Write only the number of lines in the data that include the word "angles".

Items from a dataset
_ _ _
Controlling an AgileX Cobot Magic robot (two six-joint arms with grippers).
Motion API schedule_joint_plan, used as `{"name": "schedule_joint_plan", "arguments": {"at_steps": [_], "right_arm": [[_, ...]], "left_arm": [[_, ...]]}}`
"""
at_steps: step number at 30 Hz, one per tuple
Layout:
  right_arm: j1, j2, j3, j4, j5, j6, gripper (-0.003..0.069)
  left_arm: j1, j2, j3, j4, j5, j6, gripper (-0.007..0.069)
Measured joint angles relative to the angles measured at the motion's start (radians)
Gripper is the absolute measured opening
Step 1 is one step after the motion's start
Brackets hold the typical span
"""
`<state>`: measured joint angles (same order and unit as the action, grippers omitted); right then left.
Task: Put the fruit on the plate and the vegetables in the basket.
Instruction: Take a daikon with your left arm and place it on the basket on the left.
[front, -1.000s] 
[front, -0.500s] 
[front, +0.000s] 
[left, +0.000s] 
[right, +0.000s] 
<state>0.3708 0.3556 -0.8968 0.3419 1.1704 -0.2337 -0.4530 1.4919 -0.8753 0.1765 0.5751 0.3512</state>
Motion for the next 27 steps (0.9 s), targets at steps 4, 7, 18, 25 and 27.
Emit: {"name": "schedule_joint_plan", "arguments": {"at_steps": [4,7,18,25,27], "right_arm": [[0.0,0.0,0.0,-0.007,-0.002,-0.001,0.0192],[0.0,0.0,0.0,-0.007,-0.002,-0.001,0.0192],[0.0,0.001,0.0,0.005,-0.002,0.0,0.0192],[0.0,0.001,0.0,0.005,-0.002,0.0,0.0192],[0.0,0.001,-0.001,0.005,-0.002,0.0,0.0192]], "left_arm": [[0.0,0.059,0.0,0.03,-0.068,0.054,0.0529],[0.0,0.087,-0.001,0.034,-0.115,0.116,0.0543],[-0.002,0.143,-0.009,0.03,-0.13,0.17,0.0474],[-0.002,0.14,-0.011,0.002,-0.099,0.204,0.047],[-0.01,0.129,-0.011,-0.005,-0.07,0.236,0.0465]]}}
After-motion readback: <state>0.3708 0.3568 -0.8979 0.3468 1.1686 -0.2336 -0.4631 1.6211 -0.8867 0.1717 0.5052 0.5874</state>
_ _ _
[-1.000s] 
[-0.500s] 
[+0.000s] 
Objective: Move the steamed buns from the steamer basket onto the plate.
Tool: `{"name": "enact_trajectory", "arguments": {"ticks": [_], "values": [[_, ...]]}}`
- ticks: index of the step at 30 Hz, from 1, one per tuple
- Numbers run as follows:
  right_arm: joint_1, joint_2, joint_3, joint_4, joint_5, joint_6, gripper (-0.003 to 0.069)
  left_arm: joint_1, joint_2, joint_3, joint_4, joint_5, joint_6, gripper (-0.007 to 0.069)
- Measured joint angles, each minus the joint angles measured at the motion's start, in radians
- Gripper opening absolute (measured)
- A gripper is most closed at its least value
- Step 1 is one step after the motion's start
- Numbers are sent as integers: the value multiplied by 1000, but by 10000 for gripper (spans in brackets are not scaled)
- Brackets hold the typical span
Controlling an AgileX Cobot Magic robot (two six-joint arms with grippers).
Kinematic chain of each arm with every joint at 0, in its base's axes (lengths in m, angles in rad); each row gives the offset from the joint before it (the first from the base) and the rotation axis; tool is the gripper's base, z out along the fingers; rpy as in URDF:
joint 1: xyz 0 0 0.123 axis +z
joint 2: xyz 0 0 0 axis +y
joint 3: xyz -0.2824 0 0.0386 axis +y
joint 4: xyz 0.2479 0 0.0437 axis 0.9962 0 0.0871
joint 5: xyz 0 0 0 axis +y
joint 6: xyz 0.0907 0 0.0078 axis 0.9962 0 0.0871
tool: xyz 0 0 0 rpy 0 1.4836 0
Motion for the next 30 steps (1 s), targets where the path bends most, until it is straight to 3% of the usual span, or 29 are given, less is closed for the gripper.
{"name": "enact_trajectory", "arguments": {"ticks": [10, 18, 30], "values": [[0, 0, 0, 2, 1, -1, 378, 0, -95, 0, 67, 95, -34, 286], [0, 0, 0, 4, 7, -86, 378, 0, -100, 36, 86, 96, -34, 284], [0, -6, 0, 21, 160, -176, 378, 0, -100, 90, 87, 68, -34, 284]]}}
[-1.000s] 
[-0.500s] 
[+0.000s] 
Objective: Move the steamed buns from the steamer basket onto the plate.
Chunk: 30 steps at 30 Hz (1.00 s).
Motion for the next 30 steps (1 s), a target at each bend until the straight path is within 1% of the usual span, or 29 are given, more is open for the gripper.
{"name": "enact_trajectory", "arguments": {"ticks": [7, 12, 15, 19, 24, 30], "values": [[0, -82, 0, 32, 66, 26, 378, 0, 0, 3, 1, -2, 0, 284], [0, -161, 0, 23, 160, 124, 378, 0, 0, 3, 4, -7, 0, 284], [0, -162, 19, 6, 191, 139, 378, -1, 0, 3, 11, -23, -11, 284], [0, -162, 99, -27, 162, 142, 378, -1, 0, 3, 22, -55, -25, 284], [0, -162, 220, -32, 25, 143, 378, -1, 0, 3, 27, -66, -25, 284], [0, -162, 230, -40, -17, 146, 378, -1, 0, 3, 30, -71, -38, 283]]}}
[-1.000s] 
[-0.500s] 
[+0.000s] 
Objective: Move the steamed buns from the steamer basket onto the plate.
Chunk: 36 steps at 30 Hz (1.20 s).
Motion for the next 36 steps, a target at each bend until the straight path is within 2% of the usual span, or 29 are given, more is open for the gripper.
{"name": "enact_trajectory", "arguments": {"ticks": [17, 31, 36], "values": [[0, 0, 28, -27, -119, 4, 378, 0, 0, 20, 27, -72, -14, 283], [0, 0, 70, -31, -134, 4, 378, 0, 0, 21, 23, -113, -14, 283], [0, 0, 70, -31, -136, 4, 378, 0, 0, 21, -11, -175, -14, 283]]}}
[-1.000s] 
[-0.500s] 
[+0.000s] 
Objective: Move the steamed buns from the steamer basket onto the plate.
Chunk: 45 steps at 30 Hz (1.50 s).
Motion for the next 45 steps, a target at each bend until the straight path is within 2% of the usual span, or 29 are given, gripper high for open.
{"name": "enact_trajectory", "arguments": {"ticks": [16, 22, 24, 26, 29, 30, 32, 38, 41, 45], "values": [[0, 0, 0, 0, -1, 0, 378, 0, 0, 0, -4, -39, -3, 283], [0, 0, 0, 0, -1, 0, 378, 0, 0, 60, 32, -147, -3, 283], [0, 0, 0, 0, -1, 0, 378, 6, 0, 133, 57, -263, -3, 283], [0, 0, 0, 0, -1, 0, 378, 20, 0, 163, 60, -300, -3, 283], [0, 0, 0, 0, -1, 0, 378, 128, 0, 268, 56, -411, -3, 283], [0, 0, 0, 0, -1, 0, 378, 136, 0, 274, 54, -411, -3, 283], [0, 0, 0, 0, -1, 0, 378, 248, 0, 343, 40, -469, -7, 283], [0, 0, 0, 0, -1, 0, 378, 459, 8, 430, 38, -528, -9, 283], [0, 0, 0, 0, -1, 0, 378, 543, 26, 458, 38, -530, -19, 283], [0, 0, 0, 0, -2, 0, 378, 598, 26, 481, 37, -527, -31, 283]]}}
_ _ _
§ **Output of the task**:
4